▸ **WHAT TO PRODUCE**: Write out the records in full, exactly as given, but without the images.

Source records
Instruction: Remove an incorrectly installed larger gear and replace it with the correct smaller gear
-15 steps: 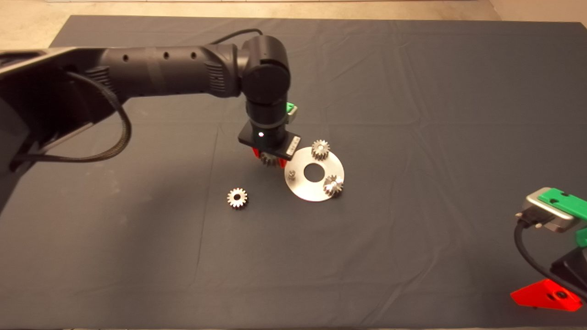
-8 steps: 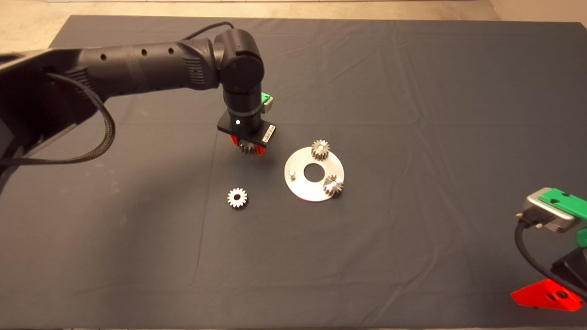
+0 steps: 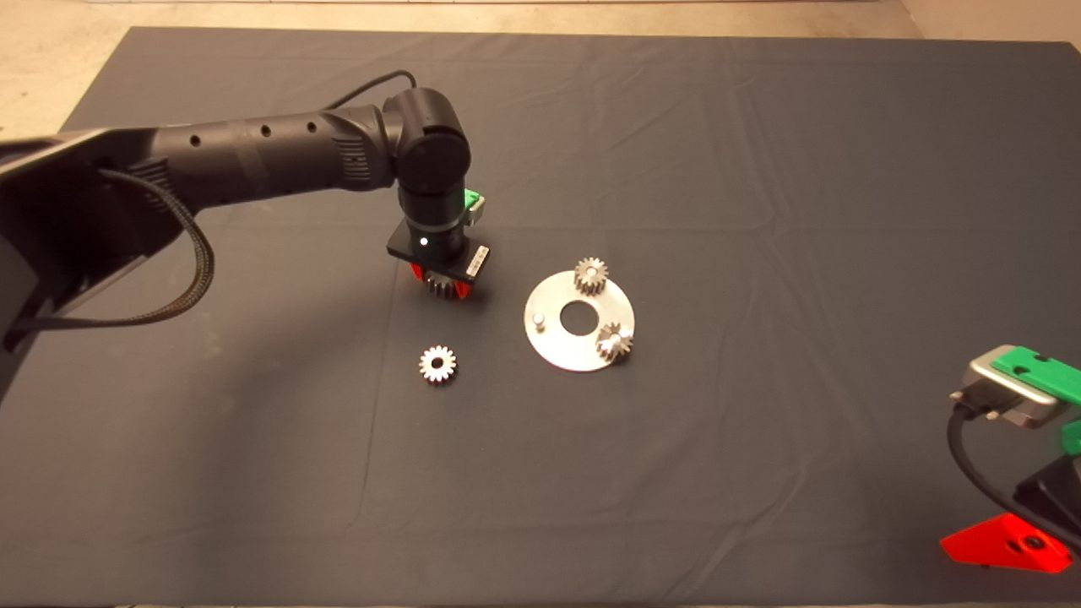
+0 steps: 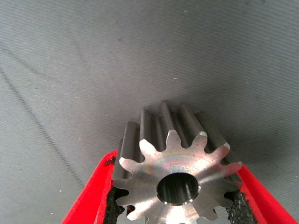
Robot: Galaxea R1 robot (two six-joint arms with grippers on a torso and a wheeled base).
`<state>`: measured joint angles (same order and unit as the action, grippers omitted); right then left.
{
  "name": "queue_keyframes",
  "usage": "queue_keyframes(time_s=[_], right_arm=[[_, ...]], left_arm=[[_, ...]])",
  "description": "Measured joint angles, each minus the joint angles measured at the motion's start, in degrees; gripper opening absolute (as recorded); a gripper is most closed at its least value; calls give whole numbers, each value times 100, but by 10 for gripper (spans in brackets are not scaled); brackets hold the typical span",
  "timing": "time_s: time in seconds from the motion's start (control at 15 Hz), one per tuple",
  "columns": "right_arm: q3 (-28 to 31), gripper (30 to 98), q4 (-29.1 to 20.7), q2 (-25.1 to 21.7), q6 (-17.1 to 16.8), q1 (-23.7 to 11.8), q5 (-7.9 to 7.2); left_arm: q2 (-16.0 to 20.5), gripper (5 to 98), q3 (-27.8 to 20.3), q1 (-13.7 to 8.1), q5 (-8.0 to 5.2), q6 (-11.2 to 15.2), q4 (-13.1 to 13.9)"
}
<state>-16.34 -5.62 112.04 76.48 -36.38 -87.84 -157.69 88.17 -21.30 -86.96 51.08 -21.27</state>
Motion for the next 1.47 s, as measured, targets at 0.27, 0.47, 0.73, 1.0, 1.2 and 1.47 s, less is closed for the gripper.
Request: queue_keyframes(time_s=[0.27,0.47,0.73,1.0,1.2,1.47], right_arm=[[0,968,1,1,-2,0,-1],[0,968,0,0,-2,0,2],[0,968,0,0,-2,0,2],[0,968,0,0,0,0,-1],[0,968,0,3,-1,0,3],[0,968,0,2,-2,0,3]], left_arm=[[73,488,-4,-2,0,0,2],[105,536,-11,-2,0,2,2],[221,585,-241,-64,-6,43,21],[764,635,-1354,-455,-11,656,237],[1035,681,-2297,-527,-17,1528,504],[1285,732,-2970,-579,-15,2203,636]])
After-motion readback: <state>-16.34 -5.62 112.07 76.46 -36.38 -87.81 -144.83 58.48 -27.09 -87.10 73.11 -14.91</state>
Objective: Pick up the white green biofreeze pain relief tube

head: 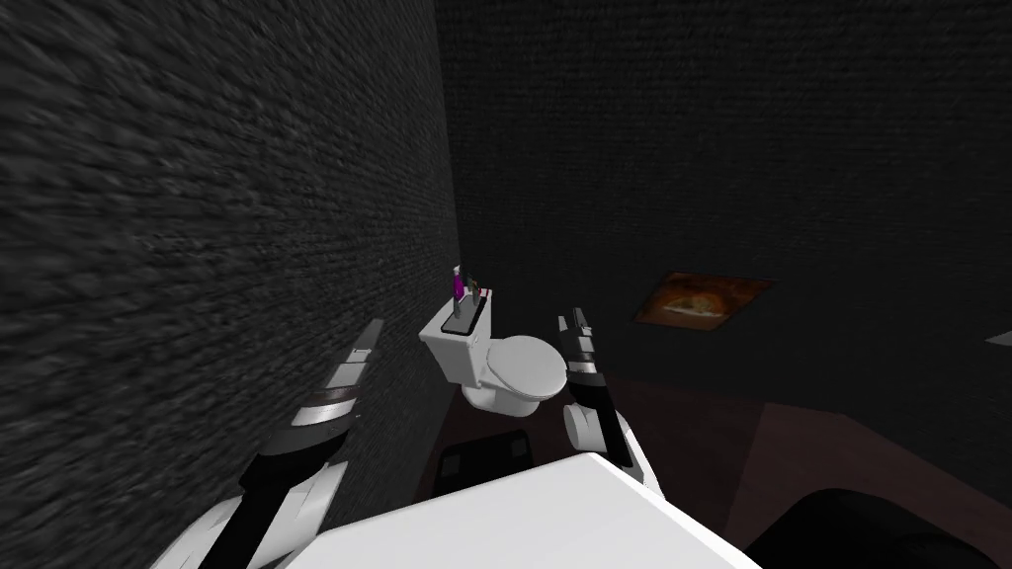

▸ **ANSWER AREA**:
Instruction: Remove an incorrectly installed larger gear and replace it with the correct smaller gear
-15 steps: 
-8 steps: 
+0 steps: 
+0 steps: 
Robot: Galaxea R1 robot (two six-joint arms with grippers on a torso and a wheeled base).
`<state>`: measured joint angles (same order and unit as the action, grippers omitted); right then left.
{
  "name": "queue_keyframes",
  "usage": "queue_keyframes(time_s=[_], right_arm=[[_, ...]], left_arm=[[_, ...]])",
  "description": "Measured joint angles, each minus the joint angles measured at the motion's start, in degrees; gripper opening absolute (as recorded); a gripper is most closed at its least value; calls give whole numbers, each value times 100, but by 10 for gripper (spans in brackets are not scaled); brackets hold the typical span",
  "timing": "time_s: time in seconds from the motion's start (control at 15 Hz), one per tuple",
  "columns": "right_arm: q3 (-28 to 31), gripper (30 to 98), q4 (-29.1 to 20.7), q2 (-25.1 to 21.7), q6 (-17.1 to 16.8), q1 (-23.7 to 11.8), q5 (-7.9 to 7.2); left_arm: q2 (-16.0 to 20.5), gripper (5 to 98), q3 (-27.8 to 20.3), q1 (-13.7 to 8.1), q5 (-8.0 to 5.2), q6 (-11.2 to 15.2), q4 (-13.1 to 13.9)"
}
<state>-16.34 -5.62 112.04 76.48 -36.38 -87.84 -157.69 88.17 -21.30 -86.96 51.08 -21.27</state>
Motion for the next 1.47 s, as measured, targets at 0.27, 0.47, 0.73, 1.0, 1.2 and 1.47 s, less is closed for the gripper.
Request: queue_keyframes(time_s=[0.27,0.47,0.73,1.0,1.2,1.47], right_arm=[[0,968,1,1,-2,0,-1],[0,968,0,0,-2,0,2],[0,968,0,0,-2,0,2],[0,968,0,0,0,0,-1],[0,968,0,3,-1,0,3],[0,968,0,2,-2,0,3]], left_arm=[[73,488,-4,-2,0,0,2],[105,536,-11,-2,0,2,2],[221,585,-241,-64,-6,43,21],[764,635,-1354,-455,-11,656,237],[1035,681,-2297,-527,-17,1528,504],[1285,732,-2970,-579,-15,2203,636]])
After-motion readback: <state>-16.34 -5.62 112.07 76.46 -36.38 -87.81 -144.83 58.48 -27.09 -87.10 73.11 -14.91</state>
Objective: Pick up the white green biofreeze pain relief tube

head: 

No more output is expected for this exercise.